So the matter was delayed, but not for long. For the Soul grew unhappy with the weight of a matter withheld from the clear light of the Word, and a mist rose between it and the face of Christ. Any sorrow could be borne rather than lose vision of His face, and Winifred brought her cause at last with sobs and tears to the feet of Him who had been crucified, determined that His word should end the case at any cost. Then she searched the Book with what result each Bible student knows. She found permission for a Christian's marriage "in the Lord." But the whole testimony of the Scripture frowned darkly upon a yoking together with unbelievers; and what yoke was closer than the one she contemplated?

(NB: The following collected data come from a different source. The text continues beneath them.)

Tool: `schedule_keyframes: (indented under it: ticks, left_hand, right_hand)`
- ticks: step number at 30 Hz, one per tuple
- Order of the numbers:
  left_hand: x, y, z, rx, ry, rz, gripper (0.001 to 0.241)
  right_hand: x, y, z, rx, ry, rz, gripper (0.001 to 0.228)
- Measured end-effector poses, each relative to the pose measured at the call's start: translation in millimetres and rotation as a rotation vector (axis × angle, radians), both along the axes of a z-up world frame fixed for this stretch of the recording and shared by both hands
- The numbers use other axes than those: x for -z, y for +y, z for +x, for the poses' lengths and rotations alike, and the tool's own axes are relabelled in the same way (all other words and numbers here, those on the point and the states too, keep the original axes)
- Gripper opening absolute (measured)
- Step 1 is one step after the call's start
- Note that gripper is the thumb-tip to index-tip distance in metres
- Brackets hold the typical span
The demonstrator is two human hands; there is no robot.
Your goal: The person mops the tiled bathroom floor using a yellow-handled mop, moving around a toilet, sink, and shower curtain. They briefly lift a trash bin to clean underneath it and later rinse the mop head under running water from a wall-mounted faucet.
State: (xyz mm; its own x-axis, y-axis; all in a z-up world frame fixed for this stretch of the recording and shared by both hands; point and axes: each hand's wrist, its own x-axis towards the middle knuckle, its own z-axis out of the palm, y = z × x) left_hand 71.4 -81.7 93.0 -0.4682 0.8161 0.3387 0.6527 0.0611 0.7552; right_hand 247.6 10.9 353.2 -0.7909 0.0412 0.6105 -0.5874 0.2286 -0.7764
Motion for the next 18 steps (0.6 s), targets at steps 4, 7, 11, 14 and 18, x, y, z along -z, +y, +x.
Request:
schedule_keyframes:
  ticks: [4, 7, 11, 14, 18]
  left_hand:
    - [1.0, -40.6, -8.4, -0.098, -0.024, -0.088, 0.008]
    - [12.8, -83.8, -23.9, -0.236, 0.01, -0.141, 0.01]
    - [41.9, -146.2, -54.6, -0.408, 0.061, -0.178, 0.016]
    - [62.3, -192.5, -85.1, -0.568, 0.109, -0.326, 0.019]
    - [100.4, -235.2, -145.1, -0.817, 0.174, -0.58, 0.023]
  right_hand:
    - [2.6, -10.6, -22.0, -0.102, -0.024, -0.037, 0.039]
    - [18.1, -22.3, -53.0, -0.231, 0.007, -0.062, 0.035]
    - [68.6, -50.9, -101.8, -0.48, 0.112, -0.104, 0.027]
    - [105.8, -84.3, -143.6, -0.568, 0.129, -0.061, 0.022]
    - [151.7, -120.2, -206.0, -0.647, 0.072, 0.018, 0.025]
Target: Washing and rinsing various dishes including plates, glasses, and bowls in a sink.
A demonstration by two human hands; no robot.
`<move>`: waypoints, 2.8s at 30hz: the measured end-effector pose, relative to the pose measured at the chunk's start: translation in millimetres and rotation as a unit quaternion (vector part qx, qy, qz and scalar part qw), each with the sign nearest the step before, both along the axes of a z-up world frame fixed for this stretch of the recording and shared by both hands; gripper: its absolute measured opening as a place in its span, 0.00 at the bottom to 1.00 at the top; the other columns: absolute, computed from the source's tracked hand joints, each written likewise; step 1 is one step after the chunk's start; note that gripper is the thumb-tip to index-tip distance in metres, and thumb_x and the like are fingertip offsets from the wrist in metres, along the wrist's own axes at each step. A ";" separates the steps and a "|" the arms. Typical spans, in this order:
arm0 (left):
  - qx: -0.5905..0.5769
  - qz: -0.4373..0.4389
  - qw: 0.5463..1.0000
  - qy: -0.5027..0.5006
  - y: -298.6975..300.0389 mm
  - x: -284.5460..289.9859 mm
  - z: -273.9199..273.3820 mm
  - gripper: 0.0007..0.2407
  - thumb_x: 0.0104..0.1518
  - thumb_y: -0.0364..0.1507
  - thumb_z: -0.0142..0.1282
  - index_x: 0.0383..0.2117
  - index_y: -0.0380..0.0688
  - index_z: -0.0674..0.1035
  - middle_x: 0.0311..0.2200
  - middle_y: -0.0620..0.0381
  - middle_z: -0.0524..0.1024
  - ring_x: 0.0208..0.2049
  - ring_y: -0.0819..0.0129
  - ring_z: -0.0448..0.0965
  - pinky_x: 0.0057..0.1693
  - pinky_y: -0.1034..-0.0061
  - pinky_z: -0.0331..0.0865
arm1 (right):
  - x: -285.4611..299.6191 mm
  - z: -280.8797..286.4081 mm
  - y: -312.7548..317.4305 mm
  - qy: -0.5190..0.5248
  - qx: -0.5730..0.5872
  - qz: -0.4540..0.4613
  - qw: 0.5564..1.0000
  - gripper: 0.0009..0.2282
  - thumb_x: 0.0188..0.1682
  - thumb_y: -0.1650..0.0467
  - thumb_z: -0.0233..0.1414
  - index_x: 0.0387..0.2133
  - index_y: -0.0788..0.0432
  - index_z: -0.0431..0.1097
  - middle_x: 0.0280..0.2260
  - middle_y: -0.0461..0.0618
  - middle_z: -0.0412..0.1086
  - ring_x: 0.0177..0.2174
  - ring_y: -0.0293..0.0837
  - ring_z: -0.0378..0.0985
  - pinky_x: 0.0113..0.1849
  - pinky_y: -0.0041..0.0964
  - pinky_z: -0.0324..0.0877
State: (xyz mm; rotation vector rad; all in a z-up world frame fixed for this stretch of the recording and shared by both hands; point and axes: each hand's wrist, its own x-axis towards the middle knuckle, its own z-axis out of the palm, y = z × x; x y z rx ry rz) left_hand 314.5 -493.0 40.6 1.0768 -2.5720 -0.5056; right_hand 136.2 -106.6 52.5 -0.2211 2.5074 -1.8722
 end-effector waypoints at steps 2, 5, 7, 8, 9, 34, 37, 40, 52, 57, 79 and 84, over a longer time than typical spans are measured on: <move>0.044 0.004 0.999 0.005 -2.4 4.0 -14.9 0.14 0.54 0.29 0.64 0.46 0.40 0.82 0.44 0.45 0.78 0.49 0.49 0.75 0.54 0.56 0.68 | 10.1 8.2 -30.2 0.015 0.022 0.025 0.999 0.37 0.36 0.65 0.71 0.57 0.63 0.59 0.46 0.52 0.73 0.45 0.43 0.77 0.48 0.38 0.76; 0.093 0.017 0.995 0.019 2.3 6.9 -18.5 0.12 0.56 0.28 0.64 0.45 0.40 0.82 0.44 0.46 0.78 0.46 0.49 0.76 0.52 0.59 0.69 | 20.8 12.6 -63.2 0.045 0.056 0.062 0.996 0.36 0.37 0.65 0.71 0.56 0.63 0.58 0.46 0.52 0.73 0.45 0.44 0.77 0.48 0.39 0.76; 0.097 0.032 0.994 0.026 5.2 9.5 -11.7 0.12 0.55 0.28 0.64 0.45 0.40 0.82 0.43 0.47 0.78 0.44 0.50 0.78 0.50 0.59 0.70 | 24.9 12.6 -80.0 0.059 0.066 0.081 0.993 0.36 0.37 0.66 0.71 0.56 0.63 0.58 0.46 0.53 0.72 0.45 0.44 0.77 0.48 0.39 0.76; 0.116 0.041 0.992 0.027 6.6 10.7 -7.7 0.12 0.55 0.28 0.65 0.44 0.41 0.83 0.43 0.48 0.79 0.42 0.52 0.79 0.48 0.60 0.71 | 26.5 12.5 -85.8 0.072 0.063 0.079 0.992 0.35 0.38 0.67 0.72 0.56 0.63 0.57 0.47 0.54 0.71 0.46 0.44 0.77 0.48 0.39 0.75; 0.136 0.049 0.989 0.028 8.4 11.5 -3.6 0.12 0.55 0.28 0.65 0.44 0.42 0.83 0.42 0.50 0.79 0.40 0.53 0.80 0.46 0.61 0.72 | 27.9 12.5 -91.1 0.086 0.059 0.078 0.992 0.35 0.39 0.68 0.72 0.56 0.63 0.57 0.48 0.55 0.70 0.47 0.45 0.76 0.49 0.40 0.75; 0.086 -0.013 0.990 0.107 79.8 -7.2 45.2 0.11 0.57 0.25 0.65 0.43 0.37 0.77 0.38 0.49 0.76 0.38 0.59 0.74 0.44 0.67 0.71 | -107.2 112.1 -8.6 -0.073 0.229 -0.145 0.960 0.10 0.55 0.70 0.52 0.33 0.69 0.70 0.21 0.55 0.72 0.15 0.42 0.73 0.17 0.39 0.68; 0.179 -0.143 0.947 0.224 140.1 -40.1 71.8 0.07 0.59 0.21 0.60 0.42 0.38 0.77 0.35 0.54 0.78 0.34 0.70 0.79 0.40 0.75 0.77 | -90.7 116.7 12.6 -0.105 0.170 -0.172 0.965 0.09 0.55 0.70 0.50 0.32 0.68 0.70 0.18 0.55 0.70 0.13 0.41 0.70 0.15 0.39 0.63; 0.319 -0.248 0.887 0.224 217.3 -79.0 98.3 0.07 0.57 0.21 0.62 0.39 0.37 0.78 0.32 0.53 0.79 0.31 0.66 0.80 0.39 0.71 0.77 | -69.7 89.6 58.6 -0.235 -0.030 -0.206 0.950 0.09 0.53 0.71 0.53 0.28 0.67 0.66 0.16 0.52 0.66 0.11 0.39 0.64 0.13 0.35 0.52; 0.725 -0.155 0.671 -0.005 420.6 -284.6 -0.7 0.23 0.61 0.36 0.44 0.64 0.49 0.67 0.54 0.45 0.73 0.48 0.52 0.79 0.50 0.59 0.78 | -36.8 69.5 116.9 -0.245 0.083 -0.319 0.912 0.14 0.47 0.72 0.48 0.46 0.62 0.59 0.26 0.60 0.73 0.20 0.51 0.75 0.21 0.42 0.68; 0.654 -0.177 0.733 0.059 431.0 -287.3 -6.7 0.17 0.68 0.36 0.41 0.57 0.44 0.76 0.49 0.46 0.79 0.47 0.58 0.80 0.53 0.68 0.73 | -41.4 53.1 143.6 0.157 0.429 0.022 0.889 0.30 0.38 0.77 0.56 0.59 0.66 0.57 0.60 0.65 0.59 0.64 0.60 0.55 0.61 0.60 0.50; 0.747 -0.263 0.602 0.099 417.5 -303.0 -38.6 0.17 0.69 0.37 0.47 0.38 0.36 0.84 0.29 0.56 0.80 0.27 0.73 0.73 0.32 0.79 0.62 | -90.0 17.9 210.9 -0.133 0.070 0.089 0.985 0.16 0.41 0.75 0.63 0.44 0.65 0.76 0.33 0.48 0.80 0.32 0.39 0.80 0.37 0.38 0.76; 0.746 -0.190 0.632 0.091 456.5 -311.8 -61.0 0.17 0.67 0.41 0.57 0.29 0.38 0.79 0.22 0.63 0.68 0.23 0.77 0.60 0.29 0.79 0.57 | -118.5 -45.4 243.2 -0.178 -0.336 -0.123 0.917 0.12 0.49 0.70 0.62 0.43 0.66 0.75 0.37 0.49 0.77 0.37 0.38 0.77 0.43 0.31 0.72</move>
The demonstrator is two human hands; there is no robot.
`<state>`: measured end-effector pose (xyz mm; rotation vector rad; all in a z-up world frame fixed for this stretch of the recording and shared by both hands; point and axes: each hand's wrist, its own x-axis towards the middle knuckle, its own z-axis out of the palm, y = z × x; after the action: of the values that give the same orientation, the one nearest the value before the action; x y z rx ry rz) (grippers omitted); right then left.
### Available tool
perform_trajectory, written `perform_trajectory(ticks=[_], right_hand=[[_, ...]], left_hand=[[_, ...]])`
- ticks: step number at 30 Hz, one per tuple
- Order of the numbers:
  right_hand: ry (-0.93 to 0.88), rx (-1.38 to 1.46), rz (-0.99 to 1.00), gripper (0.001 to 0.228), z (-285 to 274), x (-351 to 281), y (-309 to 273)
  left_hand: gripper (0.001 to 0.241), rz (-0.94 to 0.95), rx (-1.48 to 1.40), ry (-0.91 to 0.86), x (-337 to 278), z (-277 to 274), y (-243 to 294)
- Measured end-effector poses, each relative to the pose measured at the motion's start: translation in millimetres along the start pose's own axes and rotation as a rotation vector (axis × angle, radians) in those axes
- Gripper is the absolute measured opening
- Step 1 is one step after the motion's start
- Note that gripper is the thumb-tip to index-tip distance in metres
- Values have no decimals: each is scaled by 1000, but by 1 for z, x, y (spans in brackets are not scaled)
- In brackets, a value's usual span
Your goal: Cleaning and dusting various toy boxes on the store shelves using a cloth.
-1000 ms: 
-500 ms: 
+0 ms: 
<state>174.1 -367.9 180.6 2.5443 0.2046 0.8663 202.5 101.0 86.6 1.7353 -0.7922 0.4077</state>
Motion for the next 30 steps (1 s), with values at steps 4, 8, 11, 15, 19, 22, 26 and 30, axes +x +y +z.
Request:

The Spirit said amen; and Winifred remembered how all her interviews with George Frothingham had left her not helped at all in the way of the spirit, but rather hindered. What would be a lifelong fellowship? She cast to the winds all thought of inaugurating a dubious mission for the young man's salvation through means of a forbidden fellowship, and so the Soul, led by the Spirit, took wood and fire and repaired to the mount of sacrifice.

The decisive evening came, and Frothingham, never more elegant nor more winning, appeared. He was not dismayed by Winifred's unusual constraint, for he had noticed a growing shyness and drew his own happy conclusion from it. He had brought a roll of music—a new love song, into which he poured the richness of his mellow voice while Winifred accompanied him. But her fingers trembled over the keys and she struck a false note occasionally.

Later they were standing beneath the chandelier, the light falling upon
Winifred's pale face, as she answered words he had been speaking.

"No, I cannot marry you," she said, and her voice shrank from the words as ranch for the pain they must cause him as for her own. "It is impossible."

His handsome face clouded with surprise and alarm. He pleaded, expostulated, reasoned, but in vain. Winifred was firm, and a certain womanly dignity hid the grief that she felt, lest its display should afterward bring humiliating regret. She told him as clearly as she could the reason why she could not become his wife, and to his unspiritual judgment it seemed a petty cause. He was accustomed to seeing a type of religion that could exist in harmony with the world, and he did not see why the fact that Winifred was a Christian and had become uncommonly interested in that sort of thing should hinder her being the best of wives to a worldly man like himself. They need not quarrel about it. As to any scruples that might be entertained in her conscientious little head about all the gaiety he cared for, he inwardly credited himself with skill to overcome them when once she should be his. But Winifred made it clear to him at last that the matter was unmistakably and finally settled, and deep was his chagrin. Wounded pride rose with a sense of his rejection, and he straightened his fine figure in haughty coldness.

"Very well," he said. "I must abide by your decision, and we will part."

"We shall still be friends?" she asked timidly.

He did not look at the little hand she outstretched. "If we cannot be more than friends, we must be less now," he answered coldly.

He bade her an abrupt good-night and she watched him depart. Still standing where he had left her she looked through the graceful palms that from their setting of marble partially veiled the drawing-room from the hall and saw him standing, never so handsome as now in his pale sternness, fastidiously drawing on his gloves according to his wont.